▶ Exercise prompt
Each record that comes next should be output exactly; pictures do not belong in the copy.

▶ Records excerpted from a collection
::::::::
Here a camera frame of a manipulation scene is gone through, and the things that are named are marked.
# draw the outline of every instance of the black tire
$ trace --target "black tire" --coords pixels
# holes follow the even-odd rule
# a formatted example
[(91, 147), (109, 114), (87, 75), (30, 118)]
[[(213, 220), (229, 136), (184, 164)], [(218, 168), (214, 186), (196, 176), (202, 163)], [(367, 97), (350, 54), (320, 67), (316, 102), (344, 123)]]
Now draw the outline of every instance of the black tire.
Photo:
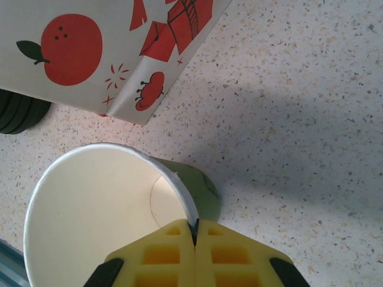
[(10, 135), (16, 135), (18, 133), (24, 132), (26, 129), (33, 127), (38, 123), (48, 112), (51, 106), (50, 102), (44, 100), (32, 99), (31, 109), (26, 115), (24, 122), (21, 123), (15, 130), (8, 133)]
[(0, 132), (13, 121), (13, 118), (16, 116), (16, 112), (21, 102), (22, 102), (21, 94), (11, 95), (11, 100), (7, 106), (7, 109), (5, 110), (4, 114), (0, 118)]
[(4, 115), (11, 100), (11, 92), (0, 90), (0, 118)]
[(32, 98), (22, 96), (22, 100), (20, 102), (19, 108), (17, 109), (12, 121), (4, 127), (2, 130), (0, 130), (1, 133), (11, 133), (15, 129), (18, 128), (24, 121), (26, 116), (29, 113), (29, 110), (31, 109), (32, 105)]

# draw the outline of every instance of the paper bag
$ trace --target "paper bag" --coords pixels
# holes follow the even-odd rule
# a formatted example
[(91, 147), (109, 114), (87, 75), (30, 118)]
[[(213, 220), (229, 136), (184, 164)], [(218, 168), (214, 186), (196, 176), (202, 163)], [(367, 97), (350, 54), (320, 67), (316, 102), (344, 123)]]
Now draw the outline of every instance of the paper bag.
[(0, 86), (145, 124), (230, 0), (3, 0)]

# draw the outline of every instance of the white speckled surface
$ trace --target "white speckled surface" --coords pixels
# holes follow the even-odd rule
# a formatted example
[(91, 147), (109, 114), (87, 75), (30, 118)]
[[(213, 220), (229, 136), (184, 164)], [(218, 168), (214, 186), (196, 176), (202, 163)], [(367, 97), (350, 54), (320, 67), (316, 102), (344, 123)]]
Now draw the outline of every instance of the white speckled surface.
[(146, 126), (55, 105), (0, 135), (0, 237), (22, 248), (55, 158), (117, 142), (206, 171), (221, 223), (291, 256), (312, 286), (381, 286), (382, 21), (379, 0), (233, 0)]

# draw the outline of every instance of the white paper cup
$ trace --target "white paper cup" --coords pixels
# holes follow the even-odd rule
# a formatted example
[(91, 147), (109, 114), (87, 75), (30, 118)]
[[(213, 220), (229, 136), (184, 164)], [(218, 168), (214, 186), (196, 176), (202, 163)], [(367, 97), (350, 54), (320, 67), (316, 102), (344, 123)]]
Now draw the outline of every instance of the white paper cup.
[(215, 187), (194, 167), (112, 143), (73, 149), (32, 195), (24, 230), (29, 281), (81, 287), (112, 251), (173, 220), (217, 220), (219, 212)]

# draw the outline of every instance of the red tomato illustration
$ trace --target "red tomato illustration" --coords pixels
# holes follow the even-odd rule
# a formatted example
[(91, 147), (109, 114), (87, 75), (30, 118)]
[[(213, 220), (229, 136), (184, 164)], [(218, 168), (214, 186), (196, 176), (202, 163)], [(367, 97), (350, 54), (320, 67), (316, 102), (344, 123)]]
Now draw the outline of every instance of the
::::::::
▶ Reply
Here a camera frame of a manipulation scene is gone through, and the things that are named are marked.
# draw the outline of every instance of the black tire
$ trace --target "black tire" --coords pixels
# holes follow the even-odd rule
# a formatted example
[(91, 147), (109, 114), (87, 75), (30, 118)]
[[(213, 220), (229, 136), (184, 164)], [(218, 168), (214, 186), (196, 176), (202, 163)], [(367, 97), (350, 54), (320, 67), (316, 102), (344, 123)]]
Now draw the outline of every instance of the black tire.
Photo:
[(10, 135), (16, 135), (18, 133), (24, 132), (26, 129), (33, 127), (38, 123), (48, 112), (51, 106), (50, 102), (44, 100), (32, 99), (31, 109), (26, 115), (24, 122), (21, 123), (15, 130), (8, 133)]
[(0, 132), (13, 121), (13, 118), (16, 116), (16, 112), (21, 102), (22, 102), (21, 94), (11, 95), (11, 100), (7, 106), (7, 109), (5, 110), (4, 114), (0, 118)]
[(4, 115), (11, 100), (11, 92), (0, 90), (0, 118)]
[(32, 98), (22, 96), (22, 100), (20, 102), (19, 108), (17, 109), (12, 121), (4, 127), (2, 130), (0, 130), (1, 133), (11, 133), (15, 129), (18, 128), (24, 121), (26, 116), (29, 113), (29, 110), (31, 109), (32, 105)]

# draw the outline of every instance of the paper bag
$ trace --target "paper bag" --coords pixels
# holes follow the even-odd rule
# a formatted example
[(91, 147), (109, 114), (87, 75), (30, 118)]
[[(213, 220), (229, 136), (184, 164)], [(218, 168), (214, 186), (196, 176), (202, 163)], [(367, 97), (350, 54), (320, 67), (316, 102), (344, 123)]]
Now draw the outline of every instance of the paper bag.
[(0, 86), (145, 124), (230, 0), (3, 0)]

# draw the outline of every instance of the white speckled surface
$ trace --target "white speckled surface" --coords pixels
# holes follow the even-odd rule
# a formatted example
[(91, 147), (109, 114), (87, 75), (30, 118)]
[[(213, 220), (229, 136), (184, 164)], [(218, 168), (214, 186), (196, 176), (202, 163)], [(367, 97), (350, 54), (320, 67), (316, 102), (344, 123)]]
Now draw the outline of every instance of the white speckled surface.
[(146, 126), (55, 105), (0, 135), (0, 237), (22, 248), (55, 158), (117, 142), (206, 171), (221, 223), (291, 256), (312, 286), (381, 286), (382, 21), (379, 0), (233, 0)]

# draw the outline of every instance of the white paper cup
$ trace --target "white paper cup" --coords pixels
# holes follow the even-odd rule
# a formatted example
[(91, 147), (109, 114), (87, 75), (30, 118)]
[[(213, 220), (229, 136), (184, 164)], [(218, 168), (214, 186), (196, 176), (202, 163)], [(367, 97), (350, 54), (320, 67), (316, 102), (344, 123)]]
Now draw the outline of every instance of the white paper cup.
[(215, 187), (194, 167), (112, 143), (73, 149), (32, 195), (24, 230), (29, 281), (81, 287), (112, 251), (173, 220), (217, 220), (219, 212)]

# draw the outline of every instance of the red tomato illustration
$ trace --target "red tomato illustration" --coords pixels
# holes follow the even-odd rule
# a formatted example
[(91, 147), (109, 114), (87, 75), (30, 118)]
[[(213, 220), (229, 136), (184, 164)], [(218, 168), (214, 186), (196, 176), (202, 163)], [(367, 97), (350, 54), (320, 67), (316, 102), (344, 123)]]
Now draw the outline of every instance of the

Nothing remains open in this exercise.